[Start of section]
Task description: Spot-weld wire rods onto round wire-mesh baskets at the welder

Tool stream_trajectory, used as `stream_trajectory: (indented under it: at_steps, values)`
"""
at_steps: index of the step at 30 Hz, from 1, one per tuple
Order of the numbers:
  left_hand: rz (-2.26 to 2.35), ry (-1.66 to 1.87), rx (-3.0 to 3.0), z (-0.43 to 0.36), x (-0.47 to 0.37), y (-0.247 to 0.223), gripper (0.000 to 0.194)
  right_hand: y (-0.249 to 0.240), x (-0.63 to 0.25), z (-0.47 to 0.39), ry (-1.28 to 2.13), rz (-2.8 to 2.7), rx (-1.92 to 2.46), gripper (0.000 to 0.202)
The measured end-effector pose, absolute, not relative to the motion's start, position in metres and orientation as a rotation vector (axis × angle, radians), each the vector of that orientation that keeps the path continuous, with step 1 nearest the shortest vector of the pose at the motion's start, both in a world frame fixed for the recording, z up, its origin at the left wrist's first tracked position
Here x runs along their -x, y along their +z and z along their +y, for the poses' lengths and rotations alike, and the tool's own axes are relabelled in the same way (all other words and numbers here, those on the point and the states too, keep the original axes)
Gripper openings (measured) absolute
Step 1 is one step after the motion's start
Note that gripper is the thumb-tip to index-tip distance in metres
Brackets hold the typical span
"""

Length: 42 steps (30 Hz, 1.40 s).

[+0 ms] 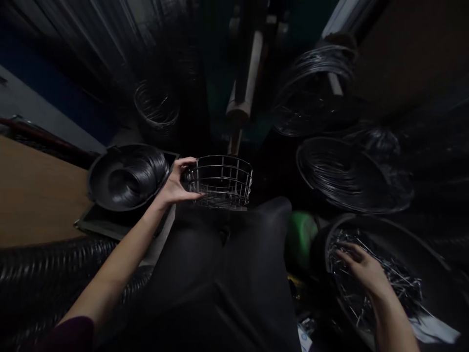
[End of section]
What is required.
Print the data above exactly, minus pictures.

Written solution.
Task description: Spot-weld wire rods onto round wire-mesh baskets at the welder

Tool stream_trajectory, used as `stream_trajectory: (indented under it: at_steps, values)`
"""
at_steps: index of the step at 30 Hz, from 1, one per tuple
Order of the numbers:
  left_hand: rz (-2.26 to 2.35), ry (-1.66 to 1.87), rx (-3.0 to 3.0), z (-0.43 to 0.36), x (-0.47 to 0.37), y (-0.247 to 0.223), gripper (0.000 to 0.194)
  right_hand: y (-0.249 to 0.240), x (-0.63 to 0.25), z (-0.47 to 0.39), ry (-1.28 to 2.13), rz (-2.8 to 2.7), rx (-1.92 to 2.46), gripper (0.000 to 0.202)
The measured end-effector pose, absolute, not relative to the motion's start, position in metres and orientation as a rotation vector (axis × angle, radians), each the vector of that orientation that keeps the path continuous, with step 1 nearest the shortest vector of the pose at the motion's start, both in a world frame fixed for the recording, z up, its origin at the left wrist's first tracked position
Here x runs along their -x, y along their +z and z along their +y, for the poses' lengths and rotations alike, and the tool's own axes are relabelled in the same way (all other words and numbers here, those on the point and the states too, keep the original axes)
Gripper openings (measured) absolute
Step 1 is one step after the motion's start
Note that gripper is the thumb-tip to index-tip distance in metres
Brackets hold the typical span
"""

Length: 42 steps (30 Hz, 1.40 s).

[+0 ms] 

The answer has been written out in full.